▸ **Task details**:
Copy each line below that contains "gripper".

==*==

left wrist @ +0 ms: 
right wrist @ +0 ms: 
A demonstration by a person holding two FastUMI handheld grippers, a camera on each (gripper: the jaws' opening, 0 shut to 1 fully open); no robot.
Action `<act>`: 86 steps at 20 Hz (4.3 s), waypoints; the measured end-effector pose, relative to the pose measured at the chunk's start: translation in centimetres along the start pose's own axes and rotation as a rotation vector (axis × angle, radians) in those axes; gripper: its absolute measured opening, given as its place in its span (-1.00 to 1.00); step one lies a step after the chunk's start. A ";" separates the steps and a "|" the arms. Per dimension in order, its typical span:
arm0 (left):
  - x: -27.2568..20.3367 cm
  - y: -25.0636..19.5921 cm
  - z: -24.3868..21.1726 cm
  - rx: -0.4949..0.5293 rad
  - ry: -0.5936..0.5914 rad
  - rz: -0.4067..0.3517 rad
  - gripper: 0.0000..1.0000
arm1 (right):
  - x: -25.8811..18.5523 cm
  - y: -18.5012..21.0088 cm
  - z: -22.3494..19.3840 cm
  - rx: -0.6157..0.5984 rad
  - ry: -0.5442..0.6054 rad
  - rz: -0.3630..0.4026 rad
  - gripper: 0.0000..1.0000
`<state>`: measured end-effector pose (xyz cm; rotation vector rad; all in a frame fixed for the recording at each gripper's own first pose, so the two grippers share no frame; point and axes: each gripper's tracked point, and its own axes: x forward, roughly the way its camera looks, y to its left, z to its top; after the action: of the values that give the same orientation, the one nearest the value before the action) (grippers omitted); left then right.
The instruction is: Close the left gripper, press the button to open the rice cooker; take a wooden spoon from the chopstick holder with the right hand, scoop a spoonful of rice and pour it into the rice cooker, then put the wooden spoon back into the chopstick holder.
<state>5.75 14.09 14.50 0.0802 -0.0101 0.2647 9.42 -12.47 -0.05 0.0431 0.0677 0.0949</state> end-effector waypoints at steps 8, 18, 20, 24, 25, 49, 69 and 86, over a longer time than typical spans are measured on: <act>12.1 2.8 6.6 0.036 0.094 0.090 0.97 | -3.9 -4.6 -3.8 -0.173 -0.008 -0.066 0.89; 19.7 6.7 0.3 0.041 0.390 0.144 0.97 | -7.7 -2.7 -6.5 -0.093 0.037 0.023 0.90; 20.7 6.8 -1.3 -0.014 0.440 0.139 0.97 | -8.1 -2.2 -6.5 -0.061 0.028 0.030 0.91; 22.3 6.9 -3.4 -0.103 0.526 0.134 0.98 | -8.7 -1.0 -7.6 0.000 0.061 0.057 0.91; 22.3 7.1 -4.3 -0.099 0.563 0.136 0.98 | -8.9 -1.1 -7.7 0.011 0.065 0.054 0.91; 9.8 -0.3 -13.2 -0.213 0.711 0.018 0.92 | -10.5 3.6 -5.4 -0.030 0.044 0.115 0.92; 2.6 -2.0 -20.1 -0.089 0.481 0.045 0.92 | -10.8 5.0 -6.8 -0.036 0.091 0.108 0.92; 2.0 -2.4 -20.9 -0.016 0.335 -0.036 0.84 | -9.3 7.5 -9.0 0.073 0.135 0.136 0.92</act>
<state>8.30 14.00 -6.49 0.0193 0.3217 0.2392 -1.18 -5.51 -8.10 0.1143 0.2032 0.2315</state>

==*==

▸ **Answer section**:
A demonstration by a person holding two FastUMI handheld grippers, a camera on each (gripper: the jaws' opening, 0 shut to 1 fully open); no robot.
Action `<act>`: 86 steps at 20 Hz (4.3 s), waypoints; the measured end-effector pose, relative to the pose measured at the chunk's start: translation in centimetres along the start pose's own axes and rotation as a rotation vector (axis × angle, radians) in those axes; gripper: its absolute measured opening, given as its place in its span (-1.00 to 1.00); step one lies a step after the chunk's start. A ";" separates the steps and a "|" the arms. Per dimension in order, its typical span:
  - gripper: 0.0000..1.0000
  - gripper: 0.0000..1.0000
`<state>`: measured end-effector pose (xyz cm; rotation vector rad; all in a frame fixed for the recording at each gripper's own first pose, so the two grippers share no frame; point and axes: each gripper's tracked point, and its own axes: x forward, roughly the way its camera looks, y to its left, z to its top; after the action: of the values that give the same orientation, the one nearest the value before the action) (grippers omitted); left then right.
The instruction is: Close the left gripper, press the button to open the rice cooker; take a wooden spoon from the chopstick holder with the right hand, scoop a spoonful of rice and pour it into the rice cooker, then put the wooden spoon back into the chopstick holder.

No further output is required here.